**Directions**
Repeat the listing that follows exactly. Pictures are not part of the copy.

**Data section**
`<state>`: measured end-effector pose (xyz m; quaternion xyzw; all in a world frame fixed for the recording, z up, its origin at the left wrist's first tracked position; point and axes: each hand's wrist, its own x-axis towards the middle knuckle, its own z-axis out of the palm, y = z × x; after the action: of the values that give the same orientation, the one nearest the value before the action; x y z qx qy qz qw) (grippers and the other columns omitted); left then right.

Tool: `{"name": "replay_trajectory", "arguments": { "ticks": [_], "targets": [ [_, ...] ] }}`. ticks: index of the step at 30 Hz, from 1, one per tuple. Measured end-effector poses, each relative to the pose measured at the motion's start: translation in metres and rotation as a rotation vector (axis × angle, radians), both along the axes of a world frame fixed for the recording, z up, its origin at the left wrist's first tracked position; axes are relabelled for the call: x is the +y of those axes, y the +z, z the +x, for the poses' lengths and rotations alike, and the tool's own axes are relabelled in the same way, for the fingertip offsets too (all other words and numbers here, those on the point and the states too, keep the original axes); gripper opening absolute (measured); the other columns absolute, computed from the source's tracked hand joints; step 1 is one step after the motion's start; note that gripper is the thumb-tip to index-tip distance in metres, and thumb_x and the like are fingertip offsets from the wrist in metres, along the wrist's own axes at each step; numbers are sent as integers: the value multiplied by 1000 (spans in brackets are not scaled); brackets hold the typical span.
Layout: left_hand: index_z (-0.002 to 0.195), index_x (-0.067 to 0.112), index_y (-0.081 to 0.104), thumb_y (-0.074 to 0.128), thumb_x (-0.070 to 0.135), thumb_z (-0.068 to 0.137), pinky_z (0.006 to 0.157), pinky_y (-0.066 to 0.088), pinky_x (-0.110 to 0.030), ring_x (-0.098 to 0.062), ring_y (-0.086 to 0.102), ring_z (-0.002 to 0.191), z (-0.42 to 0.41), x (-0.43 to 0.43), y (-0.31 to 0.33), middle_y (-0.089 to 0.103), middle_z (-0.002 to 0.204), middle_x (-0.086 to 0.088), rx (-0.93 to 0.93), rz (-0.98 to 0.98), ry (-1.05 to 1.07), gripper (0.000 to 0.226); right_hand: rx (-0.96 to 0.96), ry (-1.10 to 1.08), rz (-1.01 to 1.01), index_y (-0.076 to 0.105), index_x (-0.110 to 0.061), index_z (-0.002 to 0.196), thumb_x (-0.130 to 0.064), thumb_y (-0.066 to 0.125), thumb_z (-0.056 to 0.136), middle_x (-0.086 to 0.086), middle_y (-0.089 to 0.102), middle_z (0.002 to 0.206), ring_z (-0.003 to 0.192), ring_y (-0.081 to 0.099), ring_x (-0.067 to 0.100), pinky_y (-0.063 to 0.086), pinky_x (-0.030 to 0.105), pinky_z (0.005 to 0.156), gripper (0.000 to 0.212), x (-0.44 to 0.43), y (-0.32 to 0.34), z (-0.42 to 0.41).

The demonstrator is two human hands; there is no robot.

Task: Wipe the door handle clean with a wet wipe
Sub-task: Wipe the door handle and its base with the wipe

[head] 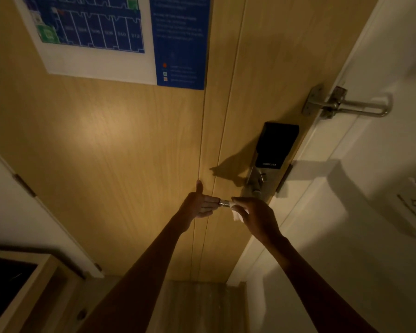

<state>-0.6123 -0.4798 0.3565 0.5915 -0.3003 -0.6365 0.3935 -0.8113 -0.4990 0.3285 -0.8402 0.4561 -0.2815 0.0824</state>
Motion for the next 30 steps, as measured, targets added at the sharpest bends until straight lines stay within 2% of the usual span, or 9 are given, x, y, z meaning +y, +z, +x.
{"name": "replay_trajectory", "arguments": {
  "ticks": [2, 6, 11, 14, 17, 22, 25, 27, 30],
  "targets": [
    [104, -1, 69, 13, 61, 95, 93, 51, -35, -27, 65, 104, -1, -1, 1, 67, 115, -21, -8, -7, 1, 84, 12, -60, -28, 70, -18, 110, -28, 63, 90, -4, 74, 103, 95, 68, 6, 46, 14, 84, 24, 1, 10, -14],
    [110, -4, 66, 13, 60, 96, 98, 49, -38, -30, 63, 110, -5, 1, 1, 65, 118, -23, -3, -6, 26, 84, -80, -158, -185, 72, -15, 109, -26, 64, 89, 0, 75, 102, 93, 71, 13, 56, 26, 81, 23, 2, 40, -17],
    [115, -7, 63, 11, 59, 96, 100, 47, -38, -32, 60, 115, -7, 4, 6, 63, 120, -24, 2, -4, 30, 86, -171, -116, -392, 70, -11, 112, -13, 74, 81, 8, 70, 112, 107, 64, 23, 54, 32, 86, 31, -1, 56, 4],
    [113, -6, 65, 12, 59, 96, 98, 48, -37, -30, 62, 113, -7, 5, 7, 64, 119, -23, 5, -3, 39, 85, -65, -47, -328, 70, -12, 111, -13, 76, 78, 9, 68, 116, 111, 61, 27, 55, 35, 88, 33, -3, 44, 11],
    [116, -7, 63, 11, 58, 96, 102, 46, -38, -31, 60, 116, -8, 7, 8, 63, 121, -23, 20, 1, 32, 85, -8, 27, -174, 71, -15, 110, -15, 73, 83, 4, 71, 111, 104, 65, 18, 60, 36, 80, 27, 3, 20, 1],
    [113, -6, 64, 10, 61, 95, 99, 47, -37, -30, 61, 114, -7, 4, 5, 64, 120, -23, 27, 10, 33, 88, -168, -45, -90, 71, -19, 110, -27, 64, 91, -4, 72, 105, 97, 62, 2, 54, 20, 82, 22, -3, 26, -11],
    [113, -6, 64, 10, 62, 94, 98, 48, -37, -30, 62, 113, -5, 3, 3, 64, 119, -23, 25, 15, 28, 89, -40, 76, -16, 71, -19, 110, -31, 62, 92, -6, 72, 105, 95, 61, -1, 48, 10, 79, 23, -12, 37, -7],
    [112, -5, 65, 10, 63, 93, 96, 49, -36, -30, 62, 112, -5, 3, 2, 65, 118, -23, 22, 9, 27, 89, 34, 182, 48, 70, -20, 111, -37, 59, 94, -7, 73, 104, 96, 64, 1, 54, 17, 79, 26, -10, 30, -9],
    [112, -5, 65, 10, 63, 93, 97, 48, -37, -29, 63, 111, -4, 2, 1, 65, 118, -23, 24, 4, 24, 90, -57, 90, 84, 72, -20, 102, -50, 51, 95, -9, 73, 92, 86, 66, 2, 58, 27, 72, 37, -9, 16, -16]
  ]
}}
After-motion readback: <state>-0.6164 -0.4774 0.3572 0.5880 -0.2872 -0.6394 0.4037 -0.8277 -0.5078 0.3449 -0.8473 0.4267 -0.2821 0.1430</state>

**Result below**
`<state>`: measured end-effector pose (xyz m; quaternion xyzw; all in a world frame fixed for the recording, z up, its origin at the left wrist's first tracked position; point and axes: each hand's wrist, its own x-axis towards the middle knuckle, its own z-axis out of the palm, y = z × x; after the action: of the values that give the same orientation, the one nearest the value before the action; x y z qx qy qz qw) (grippers and the other columns omitted); left then right.

Tool: `{"name": "replay_trajectory", "arguments": { "ticks": [_], "targets": [ [_, ...] ] }}`. ticks: index of the step at 30 Hz, from 1, one per tuple. Measured end-effector poses, each relative to the pose measured at the motion's start: translation in metres and rotation as a rotation vector (axis × angle, radians), both along the axes of a world frame fixed for the recording, z up, its origin at the left wrist's first tracked position; axes are relabelled for the call: x is the +y of those axes, y the +z, z the +x, for the poses' lengths and rotations alike, and the tool's own axes are relabelled in the same way, for the fingertip offsets too (all other words and numbers here, those on the point and the states too, keep the original axes); gripper opening absolute (measured); the other columns absolute, computed from the source's tracked hand joints; step 1 is one step after the motion's start; note that gripper is the thumb-tip to index-tip distance in metres, and thumb_x and the like are fingertip offsets from the wrist in metres, along the wrist's own axes at each step; numbers are sent as integers: the value multiplied by 1000 (spans in brackets are not scaled); brackets hold the typical span.
Layout: left_hand: index_z (-0.002 to 0.195), index_x (-0.067 to 0.112), index_y (-0.081 to 0.104), thumb_y (-0.074 to 0.128), thumb_x (-0.070 to 0.135), thumb_z (-0.068 to 0.137), pinky_z (0.006 to 0.157), pinky_y (-0.066 to 0.088), pinky_x (-0.110 to 0.030), ring_x (-0.098 to 0.062), ring_y (-0.086 to 0.102), ring_z (-0.002 to 0.191), z (-0.42 to 0.41), x (-0.43 to 0.43), y (-0.31 to 0.33), middle_y (-0.089 to 0.103), middle_z (-0.002 to 0.204), middle_x (-0.086 to 0.088), rx (-0.93 to 0.93), rz (-0.98 to 0.98), ry (-1.05 to 1.07), gripper (0.000 to 0.226); right_hand: rx (-0.96 to 0.96), ry (-1.10 to 1.08), rz (-1.01 to 1.01), index_y (-0.076 to 0.105), index_x (-0.110 to 0.061), index_z (-0.002 to 0.196), thumb_x (-0.130 to 0.064), thumb_y (-0.066 to 0.125), thumb_z (-0.056 to 0.136), middle_x (-0.086 to 0.086), middle_y (-0.089 to 0.102), middle_z (0.002 to 0.206), ring_z (-0.003 to 0.192), ring_y (-0.081 to 0.099), ring_x (-0.067 to 0.100), pinky_y (-0.063 to 0.086), pinky_x (-0.030 to 0.105), pinky_z (0.005 to 0.156), gripper (0.000 to 0.212), x (-0.44 to 0.43), y (-0.32 to 0.34), z (-0.42 to 0.41).

The demonstrator is two human hands; there is no robot.

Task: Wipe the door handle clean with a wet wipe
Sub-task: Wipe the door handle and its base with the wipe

[head] 

<state>-0.6123 -0.4798 0.3565 0.5915 -0.3003 -0.6365 0.3935 -0.8113 -0.4990 0.3285 -0.8402 0.4561 -0.2815 0.0824</state>
Motion for the next 30 steps, as measured, targets added at the sharpest bends until straight lines stay within 2% of the usual span, or 9 are given, x, y, z meaning +y, +z, +x.
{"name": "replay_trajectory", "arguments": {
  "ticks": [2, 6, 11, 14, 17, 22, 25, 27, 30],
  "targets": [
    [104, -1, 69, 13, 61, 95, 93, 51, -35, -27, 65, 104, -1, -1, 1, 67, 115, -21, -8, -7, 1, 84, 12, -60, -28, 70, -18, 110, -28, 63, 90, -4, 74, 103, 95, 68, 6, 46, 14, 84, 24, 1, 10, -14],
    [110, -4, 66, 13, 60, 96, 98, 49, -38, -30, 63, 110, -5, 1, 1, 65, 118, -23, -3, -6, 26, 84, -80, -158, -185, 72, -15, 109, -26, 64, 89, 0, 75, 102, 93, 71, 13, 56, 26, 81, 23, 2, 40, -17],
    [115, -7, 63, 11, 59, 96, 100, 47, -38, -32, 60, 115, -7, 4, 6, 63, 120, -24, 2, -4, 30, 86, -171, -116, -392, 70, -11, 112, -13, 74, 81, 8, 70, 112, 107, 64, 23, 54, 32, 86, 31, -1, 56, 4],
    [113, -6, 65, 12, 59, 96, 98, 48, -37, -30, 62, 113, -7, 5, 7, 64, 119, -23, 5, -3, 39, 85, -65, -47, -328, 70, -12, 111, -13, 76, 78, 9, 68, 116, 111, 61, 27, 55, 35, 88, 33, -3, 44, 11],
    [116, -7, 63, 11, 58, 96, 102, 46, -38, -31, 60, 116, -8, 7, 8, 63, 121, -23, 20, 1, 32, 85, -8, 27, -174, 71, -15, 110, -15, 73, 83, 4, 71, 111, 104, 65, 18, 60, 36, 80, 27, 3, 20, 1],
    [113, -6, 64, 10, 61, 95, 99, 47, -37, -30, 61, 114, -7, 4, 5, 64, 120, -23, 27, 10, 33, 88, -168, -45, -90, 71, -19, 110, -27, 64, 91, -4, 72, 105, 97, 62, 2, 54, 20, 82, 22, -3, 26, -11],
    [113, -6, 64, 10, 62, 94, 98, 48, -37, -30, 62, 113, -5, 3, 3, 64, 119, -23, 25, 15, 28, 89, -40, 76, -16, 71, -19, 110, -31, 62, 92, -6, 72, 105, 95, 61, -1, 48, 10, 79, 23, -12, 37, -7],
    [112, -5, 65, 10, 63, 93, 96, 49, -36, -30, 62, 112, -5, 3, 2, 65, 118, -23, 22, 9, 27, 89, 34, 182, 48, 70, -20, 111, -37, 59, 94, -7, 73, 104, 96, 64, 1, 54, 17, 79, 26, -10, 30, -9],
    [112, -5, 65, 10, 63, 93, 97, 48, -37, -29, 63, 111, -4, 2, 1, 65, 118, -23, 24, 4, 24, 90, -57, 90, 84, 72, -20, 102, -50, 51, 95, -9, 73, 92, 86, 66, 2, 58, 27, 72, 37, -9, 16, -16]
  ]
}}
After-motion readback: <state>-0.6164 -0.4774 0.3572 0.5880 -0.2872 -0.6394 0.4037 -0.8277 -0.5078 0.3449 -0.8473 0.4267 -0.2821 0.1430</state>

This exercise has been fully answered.